Then you could make an appointment to see the Head and talk to them and ask them to refer your daughter to the SALT and the EP. If school refuse you can still speak to the Educational Psychologist yourself and the Speech and Language Therapist. Although they do need school to ask them to observe and assess your daughter (because it comes out of schools budget), if they agree that this sounds like she needs to be seen, then they can discuss this with school.

 

Although it is useful for school to have concerns this is not the only route. I don't understand why this paediatrician is waiting for school?? So also make an appointment with your GP and see if they can refer you to a SALT and clinical psychologist.

 

There are two pathways that can be separate or intertwined. One is via Education ie. school referal, Educational Psycologist and referal to NHS SALT. Or it can be via Health ie. GP referal to Speech Therapist and Developmental Paediatrician and Clinical Psychologist.

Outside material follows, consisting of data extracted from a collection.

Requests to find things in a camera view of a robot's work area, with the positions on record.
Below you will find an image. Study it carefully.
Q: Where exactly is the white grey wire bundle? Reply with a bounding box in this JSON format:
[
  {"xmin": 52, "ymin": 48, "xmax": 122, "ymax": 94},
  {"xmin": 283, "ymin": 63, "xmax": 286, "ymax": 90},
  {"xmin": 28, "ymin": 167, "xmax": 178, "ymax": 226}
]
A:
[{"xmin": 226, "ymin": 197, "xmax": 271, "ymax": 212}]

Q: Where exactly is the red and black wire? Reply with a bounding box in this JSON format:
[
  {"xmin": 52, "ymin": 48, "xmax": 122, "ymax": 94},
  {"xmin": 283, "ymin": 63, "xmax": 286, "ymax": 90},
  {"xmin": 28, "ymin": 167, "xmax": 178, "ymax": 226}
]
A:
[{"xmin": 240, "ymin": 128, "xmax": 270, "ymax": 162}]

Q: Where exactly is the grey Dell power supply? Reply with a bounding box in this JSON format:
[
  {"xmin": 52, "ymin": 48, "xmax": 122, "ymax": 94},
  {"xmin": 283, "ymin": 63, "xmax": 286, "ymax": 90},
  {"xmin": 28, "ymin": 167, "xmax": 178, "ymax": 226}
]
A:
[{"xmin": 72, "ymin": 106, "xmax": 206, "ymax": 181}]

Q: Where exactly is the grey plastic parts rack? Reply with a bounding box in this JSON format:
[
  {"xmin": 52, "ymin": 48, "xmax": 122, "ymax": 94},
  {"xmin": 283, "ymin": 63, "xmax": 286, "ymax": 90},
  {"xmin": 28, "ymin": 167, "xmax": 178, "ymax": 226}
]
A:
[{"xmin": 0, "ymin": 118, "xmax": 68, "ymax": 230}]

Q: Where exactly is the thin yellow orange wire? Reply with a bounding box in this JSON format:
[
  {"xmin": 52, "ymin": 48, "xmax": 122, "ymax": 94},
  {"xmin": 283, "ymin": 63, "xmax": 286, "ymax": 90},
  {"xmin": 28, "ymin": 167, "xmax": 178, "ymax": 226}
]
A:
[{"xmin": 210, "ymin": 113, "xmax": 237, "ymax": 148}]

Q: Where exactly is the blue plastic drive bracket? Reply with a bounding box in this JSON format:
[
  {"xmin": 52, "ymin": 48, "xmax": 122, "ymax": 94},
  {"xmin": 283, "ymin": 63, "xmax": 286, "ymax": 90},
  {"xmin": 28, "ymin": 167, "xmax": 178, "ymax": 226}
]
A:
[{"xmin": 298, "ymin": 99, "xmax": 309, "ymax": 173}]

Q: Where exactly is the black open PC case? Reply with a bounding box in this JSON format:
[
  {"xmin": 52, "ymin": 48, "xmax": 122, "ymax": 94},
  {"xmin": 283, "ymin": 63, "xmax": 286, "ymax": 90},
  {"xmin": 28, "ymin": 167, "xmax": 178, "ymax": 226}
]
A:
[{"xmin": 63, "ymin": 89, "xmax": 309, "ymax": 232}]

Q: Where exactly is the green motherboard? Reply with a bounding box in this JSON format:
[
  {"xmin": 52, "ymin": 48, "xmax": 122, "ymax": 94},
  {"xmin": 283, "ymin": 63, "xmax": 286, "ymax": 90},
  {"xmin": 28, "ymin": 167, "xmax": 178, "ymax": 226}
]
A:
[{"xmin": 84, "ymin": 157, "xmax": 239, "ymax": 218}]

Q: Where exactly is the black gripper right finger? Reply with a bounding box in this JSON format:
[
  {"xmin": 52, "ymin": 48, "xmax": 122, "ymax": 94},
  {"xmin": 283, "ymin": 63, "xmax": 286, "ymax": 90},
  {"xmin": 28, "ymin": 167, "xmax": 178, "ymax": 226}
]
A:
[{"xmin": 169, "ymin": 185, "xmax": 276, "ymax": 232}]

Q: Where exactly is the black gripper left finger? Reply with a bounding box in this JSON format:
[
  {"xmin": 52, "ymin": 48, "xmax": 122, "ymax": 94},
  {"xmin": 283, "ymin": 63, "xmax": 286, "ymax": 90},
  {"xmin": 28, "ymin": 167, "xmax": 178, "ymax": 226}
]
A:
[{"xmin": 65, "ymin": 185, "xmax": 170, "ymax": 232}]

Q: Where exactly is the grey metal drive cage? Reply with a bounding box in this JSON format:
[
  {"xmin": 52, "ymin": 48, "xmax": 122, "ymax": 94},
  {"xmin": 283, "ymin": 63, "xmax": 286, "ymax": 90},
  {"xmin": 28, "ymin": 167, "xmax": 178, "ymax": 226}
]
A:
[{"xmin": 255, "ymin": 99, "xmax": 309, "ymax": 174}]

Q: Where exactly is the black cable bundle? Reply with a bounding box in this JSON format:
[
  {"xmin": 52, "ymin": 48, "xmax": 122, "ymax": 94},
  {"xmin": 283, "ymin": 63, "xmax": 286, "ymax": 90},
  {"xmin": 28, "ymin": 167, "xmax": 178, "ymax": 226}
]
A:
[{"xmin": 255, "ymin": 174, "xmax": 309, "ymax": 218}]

Usually it is a combination of the two. You could ask both the GP and the Educational Psychologist what the pathway is. In my sons case he was referred by school to the Speech Therapist, who referred him onto the Communication Clinic at the childrens hospital. School also referred him to the Educationa Psychologist and at the Communication Clinic he was seen by the Developmental Paediatrician and the Clinical Psychologist. He was also referred by the DP to the Community Occupational Therapist.

 

As you have already noticed, you will be the project manager!

 

It might be helpful to speak with the National Autistic Society for advice, or IPSEA.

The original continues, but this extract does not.